Once detected, it uses the appropriate newline finder:

  • Unix: searches for \n (1-byte newlines)
  • Windows: searches for \r\n (2-byte newlines)

The state machine has separate states for Windows mode to correctly handle partial reads at CRLF boundaries.

Performance Optimizations #

The parser uses the memchr crate for fast newline detection:

memchr::memmem::find_iter(&input[pos..stop], b"\n")

This library uses SIMD instructions when available, making newline scanning much faster than byte-by-byte iteration.

Minimal Allocations for Common Case #

For reads that don’t span blocks (most, if block size isn’t set to pathological levels):

  • No allocation for sequence data (just positions)
  • One allocation per block for the shared buffer
  • One allocation per read for the Vec<FastQRead> struct

For reads spanning blocks:

  • Additional allocations proportional to number of boundary-spanning reads (at most 1 per block)

Multiple Format Support #

FASTA Parsing #

FASTA format is handled by the bio crate’s parser (src/io/parsers/fasta.rs):

  • Reads sequences using bio::io::fasta::Reader
  • Generates synthetic quality scores (configured via fasta_fake_quality)
  • Converts to FASTQ-compatible representation for pipeline processing
  • All read data is FastQRead::Owned (FASTA is often wrapped, so we opted for the simpler approach instead of an over-sized arena.

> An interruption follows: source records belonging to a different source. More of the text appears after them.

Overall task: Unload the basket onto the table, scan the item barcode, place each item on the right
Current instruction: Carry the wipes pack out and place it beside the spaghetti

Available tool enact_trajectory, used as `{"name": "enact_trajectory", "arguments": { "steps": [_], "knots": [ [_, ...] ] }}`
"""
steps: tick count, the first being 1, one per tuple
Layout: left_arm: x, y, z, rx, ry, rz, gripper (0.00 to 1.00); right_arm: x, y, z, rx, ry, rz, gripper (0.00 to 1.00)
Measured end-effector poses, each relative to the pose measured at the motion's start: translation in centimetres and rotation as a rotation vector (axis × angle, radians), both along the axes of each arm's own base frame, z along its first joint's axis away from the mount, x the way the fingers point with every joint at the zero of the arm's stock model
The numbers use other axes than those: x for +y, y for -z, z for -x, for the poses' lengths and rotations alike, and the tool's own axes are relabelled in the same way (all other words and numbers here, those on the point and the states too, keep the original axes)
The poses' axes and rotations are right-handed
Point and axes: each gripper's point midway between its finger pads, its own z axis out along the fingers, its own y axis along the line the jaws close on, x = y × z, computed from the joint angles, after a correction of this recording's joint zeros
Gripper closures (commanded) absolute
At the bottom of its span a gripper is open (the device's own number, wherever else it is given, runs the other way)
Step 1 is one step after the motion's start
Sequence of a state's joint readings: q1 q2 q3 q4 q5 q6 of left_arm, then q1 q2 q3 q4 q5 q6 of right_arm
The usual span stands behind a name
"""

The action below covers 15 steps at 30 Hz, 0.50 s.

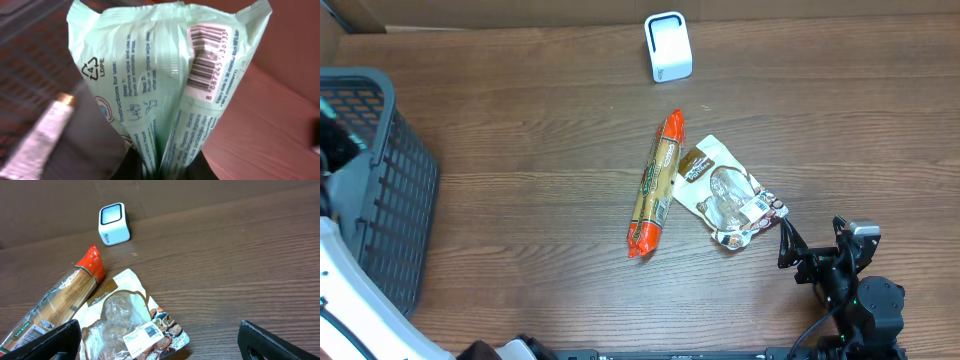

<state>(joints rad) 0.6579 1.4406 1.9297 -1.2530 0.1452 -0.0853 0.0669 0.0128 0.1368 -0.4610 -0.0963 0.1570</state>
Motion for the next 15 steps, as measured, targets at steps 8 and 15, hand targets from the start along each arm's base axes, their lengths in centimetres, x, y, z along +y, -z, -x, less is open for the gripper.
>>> {"name": "enact_trajectory", "arguments": {
  "steps": [8, 15],
  "knots": [
    [-14.7, 8.4, -4.0, 0.199, 0.437, 0.196, 0.96, 0.0, 0.0, 0.0, -0.002, 0.0, 0.0, 0.0],
    [-26.2, 21.2, -5.1, 0.346, 0.732, 0.226, 0.96, 0.0, 0.0, 0.0, -0.001, 0.0, 0.0, 0.0]
  ]
}}
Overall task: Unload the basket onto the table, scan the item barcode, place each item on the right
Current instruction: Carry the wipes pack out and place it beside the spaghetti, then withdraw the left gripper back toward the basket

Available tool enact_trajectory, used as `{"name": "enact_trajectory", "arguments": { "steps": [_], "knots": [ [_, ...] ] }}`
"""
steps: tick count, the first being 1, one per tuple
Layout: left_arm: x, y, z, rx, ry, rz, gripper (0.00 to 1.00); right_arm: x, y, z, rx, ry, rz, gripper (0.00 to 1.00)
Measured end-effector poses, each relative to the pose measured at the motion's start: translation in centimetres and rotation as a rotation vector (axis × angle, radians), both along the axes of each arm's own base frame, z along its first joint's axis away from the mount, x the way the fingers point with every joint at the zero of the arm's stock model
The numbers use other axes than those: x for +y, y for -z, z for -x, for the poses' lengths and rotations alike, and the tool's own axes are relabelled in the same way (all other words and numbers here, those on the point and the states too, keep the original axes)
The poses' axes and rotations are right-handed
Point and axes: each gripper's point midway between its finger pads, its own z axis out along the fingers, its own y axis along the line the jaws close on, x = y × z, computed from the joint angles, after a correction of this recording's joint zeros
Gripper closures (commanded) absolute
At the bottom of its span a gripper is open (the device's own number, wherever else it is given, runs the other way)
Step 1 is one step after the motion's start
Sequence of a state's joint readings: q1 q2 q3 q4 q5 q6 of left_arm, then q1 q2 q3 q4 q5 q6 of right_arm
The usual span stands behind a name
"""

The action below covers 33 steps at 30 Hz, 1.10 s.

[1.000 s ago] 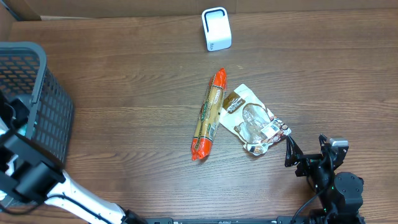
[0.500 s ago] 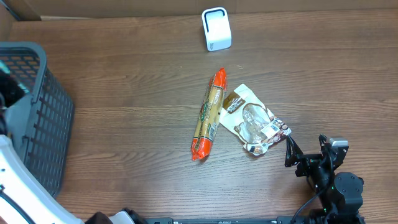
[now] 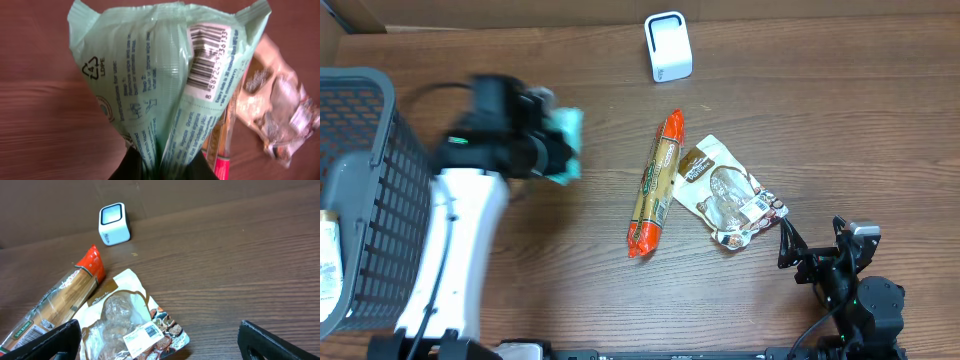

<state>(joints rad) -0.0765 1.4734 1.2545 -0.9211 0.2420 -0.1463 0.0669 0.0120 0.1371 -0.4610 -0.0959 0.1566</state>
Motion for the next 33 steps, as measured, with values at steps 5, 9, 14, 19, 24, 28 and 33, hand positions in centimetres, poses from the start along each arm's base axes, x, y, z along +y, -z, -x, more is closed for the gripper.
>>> {"name": "enact_trajectory", "arguments": {
  "steps": [5, 9, 14, 19, 24, 28, 33],
  "knots": [
    [-3.3, 6.9, 1.2, 0.047, 0.05, -0.035, 0.68, 0.0, 0.0, 0.0, 0.0, 0.0, 0.0, 0.0],
    [-5.2, 10.3, 1.2, 0.056, 0.092, -0.049, 0.0, 0.0, 0.0, 0.0, 0.0, 0.0, 0.0, 0.0],
    [-6.2, 12.4, 1.6, 0.099, 0.11, -0.061, 0.0, 0.0, 0.0, 0.0, 0.0, 0.0, 0.0, 0.0],
    [-5.5, 12.1, 1.7, 0.13, 0.087, -0.068, 0.0, 0.0, 0.0, 0.0, 0.0, 0.0, 0.0, 0.0],
    [-3.3, 4.9, -1.3, 0.066, 0.006, -0.073, 0.0, 0.0, 0.0, 0.0, 0.001, 0.0, 0.0, 0.0],
    [-1.1, -5.8, -5.0, -0.167, -0.05, -0.06, 0.0, 0.0, 0.0, 0.0, 0.001, 0.0, 0.0, 0.0],
    [3.5, -16.6, -4.4, -0.374, -0.11, -0.117, 0.01, 0.0, 0.0, 0.0, 0.001, 0.0, -0.001, 0.0]
  ]
}}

The current structure only supports ‘shrinking’ reads within the areane, so the additional bytes would have been wasted.

BAM Parsing #

BAM format uses the noodles crate (src/io/parsers/bam.rs):

  • Parses aligned/unaligned reads using noodles::bam
  • Filters based on bam_include_mapped / bam_include_unmapped settings
  • Extracts sequences and quality scores
  • Converts to FASTQ format for uniform pipeline processing
  • As in FASTA, all reads are FastQRead::Owned

Parser Trait #

All parsers implement a common trait:

pub trait Parser: Send {
    fn read_block(&mut self, ...) -> Result<()>;
    // ... other methods
}

This allows the main processing loop to work with any input format uniformly.

Summary #

The parser architecture reflects real-world constraints:

  1. Compression is ubiquitous: Design assumes decompression buffers exist
  2. Zero-copy where it matters: Use references within decompressed blocks
  3. Graceful degradation: Fall back to owned allocations for edge cases
  4. Stateful parsing: Handle block boundaries correctly
  5. Format flexibility: Support multiple input formats transparently

This hybrid approach delivers excellent performance (minimal allocations) while maintaining correctness (proper handling of all edge cases) and flexibility (multiple formats, transparent compression).

The result is a parser that’s both fast and correct—suitable for production use on real-world FASTQ files of any size.